Some Republican members of Congress, including Rep. Renee Ellmers of North Carolina, are now objecting to the bill’s reporting requirement for late-term abortions in the case of rape–a requirement Ellmers voted for in 2013. But the aforementioned Quinnipiac poll explicitly mentions that requirement, and it still finds strong support for the legislation.
Late-term abortion bans already on the books in Democratic Pennsylvania and New York don’t include any exception for the case of rape. After all, when an unborn child has been alive for 20 to 24 weeks after conception, it’s possible to terminate the pregnancy without terminating the child’s life. The reporting requirement in the federal bill is intended to keep the exception from becoming an all-purpose loophole for late-term abortionists. Though some infants can survive when born 20 weeks after conception, abortionists in some states will legally perform “purely elective” abortions at 28 weeks into pregnancy or later.
Despite warnings from Democrats, pundits, and some pro-choice Republicans in 2013 that the legislation would hurt the GOP, the issue of late-term abortion actually became a vulnerability for Democrats in the 2014 elections. Iowa’s Bruce Braley falsely claimed in a debate that he opposed late-term abortions, and Louisiana’s Mary Landrieu took out a newspaper ad that falsely claimed she had already voted to ban late-term abortions. Colorado senator Mark Udall’s effort to make abortion the central issue in his race backfired when he admitted he supported late-term abortion even if it was performed because of the baby’s gender. Gains made by pro-life Republicans were not limited to red and purple states: They also picked up House seats in New York, Maine, and New Hampshire.

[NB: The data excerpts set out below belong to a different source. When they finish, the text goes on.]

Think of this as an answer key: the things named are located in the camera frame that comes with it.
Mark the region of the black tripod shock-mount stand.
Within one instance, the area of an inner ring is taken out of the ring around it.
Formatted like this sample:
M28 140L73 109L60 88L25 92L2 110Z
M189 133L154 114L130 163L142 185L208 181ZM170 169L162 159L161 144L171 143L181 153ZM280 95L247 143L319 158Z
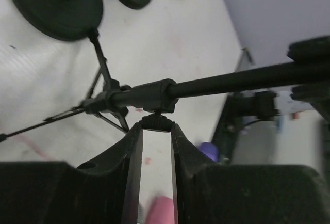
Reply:
M162 117L162 114L173 113L179 99L303 84L307 76L315 75L312 72L313 69L324 76L323 66L329 65L329 63L317 63L316 66L310 67L292 60L291 63L188 82L176 83L172 79L163 79L132 88L120 86L118 81L111 78L98 36L97 29L91 30L88 34L90 42L94 45L100 68L87 97L78 106L48 117L39 124L10 134L2 133L1 141L81 113L96 116L126 134L130 130L126 122L127 109L131 106L142 108L150 113L143 120L147 129L168 132L171 130L171 125L165 117Z

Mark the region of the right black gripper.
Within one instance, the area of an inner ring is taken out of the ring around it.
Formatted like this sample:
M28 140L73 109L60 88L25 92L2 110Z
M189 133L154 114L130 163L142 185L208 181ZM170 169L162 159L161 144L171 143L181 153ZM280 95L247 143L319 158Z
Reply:
M316 66L329 63L329 36L315 37L289 45L287 56L295 63ZM329 65L323 66L325 75L307 76L306 82L292 88L291 98L309 103L327 122L329 122Z

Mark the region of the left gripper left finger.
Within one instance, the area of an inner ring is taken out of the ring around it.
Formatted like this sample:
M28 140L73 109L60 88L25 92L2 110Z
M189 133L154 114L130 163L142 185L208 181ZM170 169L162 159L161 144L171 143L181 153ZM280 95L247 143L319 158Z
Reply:
M72 167L66 162L2 162L1 223L136 223L142 127Z

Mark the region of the pink microphone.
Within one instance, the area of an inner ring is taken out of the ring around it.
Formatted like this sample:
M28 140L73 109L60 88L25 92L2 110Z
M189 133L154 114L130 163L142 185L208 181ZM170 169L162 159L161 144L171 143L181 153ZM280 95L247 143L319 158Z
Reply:
M166 196L156 196L151 203L145 223L175 224L173 199Z

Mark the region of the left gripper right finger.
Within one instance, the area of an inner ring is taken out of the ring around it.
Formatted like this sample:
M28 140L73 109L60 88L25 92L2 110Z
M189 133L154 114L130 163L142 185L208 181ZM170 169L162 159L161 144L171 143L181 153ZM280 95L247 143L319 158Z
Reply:
M304 165L222 165L171 130L176 223L329 223L329 189Z

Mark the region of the dark purple microphone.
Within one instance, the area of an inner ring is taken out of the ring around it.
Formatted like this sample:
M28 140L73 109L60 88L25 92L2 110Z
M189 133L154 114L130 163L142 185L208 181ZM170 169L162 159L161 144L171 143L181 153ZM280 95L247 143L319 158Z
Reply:
M216 145L209 142L203 142L198 146L198 149L208 156L211 160L217 162L219 151Z

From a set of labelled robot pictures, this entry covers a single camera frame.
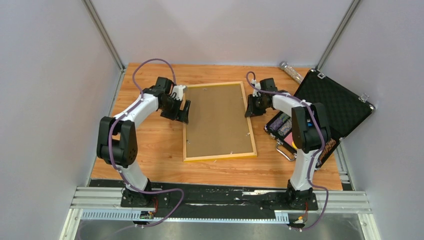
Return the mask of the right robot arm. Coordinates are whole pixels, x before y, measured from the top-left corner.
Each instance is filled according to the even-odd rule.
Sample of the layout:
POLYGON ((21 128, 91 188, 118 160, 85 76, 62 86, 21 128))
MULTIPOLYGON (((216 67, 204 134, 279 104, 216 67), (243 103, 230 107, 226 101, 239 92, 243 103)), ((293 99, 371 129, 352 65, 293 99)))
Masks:
POLYGON ((309 103, 287 92, 277 91, 272 78, 247 83, 254 89, 248 95, 245 116, 256 117, 268 108, 279 110, 291 119, 292 140, 297 149, 295 168, 281 194, 281 202, 290 210, 317 210, 312 179, 319 156, 331 138, 326 110, 321 103, 309 103))

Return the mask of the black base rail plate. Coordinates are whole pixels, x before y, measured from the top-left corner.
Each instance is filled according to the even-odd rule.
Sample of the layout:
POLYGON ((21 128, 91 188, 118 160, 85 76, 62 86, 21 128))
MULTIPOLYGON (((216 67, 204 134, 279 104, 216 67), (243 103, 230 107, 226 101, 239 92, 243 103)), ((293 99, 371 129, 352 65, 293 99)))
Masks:
POLYGON ((301 196, 284 188, 152 182, 148 194, 130 193, 121 180, 95 179, 78 187, 71 206, 87 220, 311 224, 367 209, 362 193, 314 190, 301 196))

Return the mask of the black aluminium chip case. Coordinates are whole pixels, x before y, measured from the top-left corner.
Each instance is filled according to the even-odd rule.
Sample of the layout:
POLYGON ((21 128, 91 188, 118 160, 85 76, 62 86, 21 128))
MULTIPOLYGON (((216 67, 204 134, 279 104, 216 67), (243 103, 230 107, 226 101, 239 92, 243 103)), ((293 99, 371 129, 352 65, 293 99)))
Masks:
MULTIPOLYGON (((322 103, 326 109, 331 140, 319 156, 317 169, 324 165, 340 141, 353 132, 375 110, 370 102, 315 69, 308 71, 294 96, 311 103, 322 103)), ((286 159, 289 161, 296 159, 297 150, 292 145, 291 139, 291 119, 286 113, 278 112, 264 126, 264 131, 277 141, 277 146, 282 146, 293 154, 293 157, 284 154, 286 159)))

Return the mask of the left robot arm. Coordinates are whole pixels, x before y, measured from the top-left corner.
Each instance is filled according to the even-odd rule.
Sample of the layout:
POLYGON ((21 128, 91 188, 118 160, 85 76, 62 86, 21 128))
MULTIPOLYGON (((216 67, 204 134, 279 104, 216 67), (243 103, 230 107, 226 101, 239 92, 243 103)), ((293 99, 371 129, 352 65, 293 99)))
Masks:
POLYGON ((161 111, 163 118, 188 124, 191 102, 183 99, 187 89, 185 85, 158 77, 155 85, 143 89, 125 110, 100 120, 96 155, 111 165, 124 181, 124 205, 146 207, 152 203, 153 196, 159 194, 152 191, 150 180, 136 161, 137 128, 156 111, 161 111))

The bill was originally introduced following the trial of Philadelphia abortionist Kermit Gosnell, who was convicted of murder for killing premature infants after they were born. Prominent Democrats, including Nancy Pelosi and Wendy Davis, have been unable to explain the difference between Gosnell’s murders and legal late-term abortions.
“What we need to learn from the Gosnell case is that late-term abortion is infanticide,” wrote columnist Kirsten Powers. “Legal infanticide.”